Look below for the line that contains "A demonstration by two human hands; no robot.", then copy it and each following line exactly, through and including the line that contains "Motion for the".

□ □ □

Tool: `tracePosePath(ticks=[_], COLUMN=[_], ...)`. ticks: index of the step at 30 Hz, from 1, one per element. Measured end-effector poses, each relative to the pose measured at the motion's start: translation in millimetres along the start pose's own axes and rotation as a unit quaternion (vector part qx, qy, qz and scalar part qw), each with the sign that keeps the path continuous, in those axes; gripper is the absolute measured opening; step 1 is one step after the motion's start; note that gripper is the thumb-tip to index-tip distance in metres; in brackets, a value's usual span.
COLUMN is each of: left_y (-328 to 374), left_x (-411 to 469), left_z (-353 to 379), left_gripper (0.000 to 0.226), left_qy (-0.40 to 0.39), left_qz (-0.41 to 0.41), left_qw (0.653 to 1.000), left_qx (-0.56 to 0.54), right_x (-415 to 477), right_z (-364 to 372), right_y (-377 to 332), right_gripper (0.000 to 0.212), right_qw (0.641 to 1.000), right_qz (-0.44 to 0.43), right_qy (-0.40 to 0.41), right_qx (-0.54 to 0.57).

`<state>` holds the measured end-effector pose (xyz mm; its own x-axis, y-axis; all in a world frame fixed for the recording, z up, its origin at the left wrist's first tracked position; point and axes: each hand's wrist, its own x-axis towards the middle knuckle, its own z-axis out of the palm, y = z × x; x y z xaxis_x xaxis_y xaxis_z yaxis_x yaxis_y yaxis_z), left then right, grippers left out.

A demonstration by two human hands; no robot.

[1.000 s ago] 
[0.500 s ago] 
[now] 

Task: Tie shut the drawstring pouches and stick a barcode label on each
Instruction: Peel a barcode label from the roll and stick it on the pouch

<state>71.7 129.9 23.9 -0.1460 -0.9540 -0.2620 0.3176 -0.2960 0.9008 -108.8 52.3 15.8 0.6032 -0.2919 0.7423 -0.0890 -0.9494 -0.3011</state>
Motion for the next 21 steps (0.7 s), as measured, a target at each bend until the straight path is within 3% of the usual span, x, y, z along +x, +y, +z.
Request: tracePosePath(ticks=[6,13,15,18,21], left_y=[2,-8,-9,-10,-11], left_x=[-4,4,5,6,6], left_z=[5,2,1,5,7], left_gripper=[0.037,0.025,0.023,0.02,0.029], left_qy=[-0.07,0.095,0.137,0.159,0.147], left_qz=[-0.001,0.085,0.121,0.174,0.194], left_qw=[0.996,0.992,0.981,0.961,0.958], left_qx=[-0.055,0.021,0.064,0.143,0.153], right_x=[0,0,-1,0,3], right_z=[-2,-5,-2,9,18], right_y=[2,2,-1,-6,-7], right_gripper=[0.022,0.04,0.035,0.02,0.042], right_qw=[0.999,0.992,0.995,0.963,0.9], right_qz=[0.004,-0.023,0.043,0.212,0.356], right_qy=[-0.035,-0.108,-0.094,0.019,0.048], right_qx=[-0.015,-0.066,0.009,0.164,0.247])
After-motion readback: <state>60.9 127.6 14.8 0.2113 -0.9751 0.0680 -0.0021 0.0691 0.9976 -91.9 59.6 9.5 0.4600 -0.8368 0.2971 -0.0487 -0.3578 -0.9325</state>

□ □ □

> **The answer**
A demonstration by two human hands; no robot.

[1.000 s ago] 
[0.500 s ago] 
[now] 

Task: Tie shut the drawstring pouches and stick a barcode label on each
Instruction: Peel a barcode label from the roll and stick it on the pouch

<state>71.7 129.9 23.9 -0.1460 -0.9540 -0.2620 0.3176 -0.2960 0.9008 -108.8 52.3 15.8 0.6032 -0.2919 0.7423 -0.0890 -0.9494 -0.3011</state>
Motion for the next 21 steps (0.7 s), as measured, a target at each bend until the straight path is within 3% of the usual span, x, y, z along +x, +y, +z.

The answer given is complete as it stands.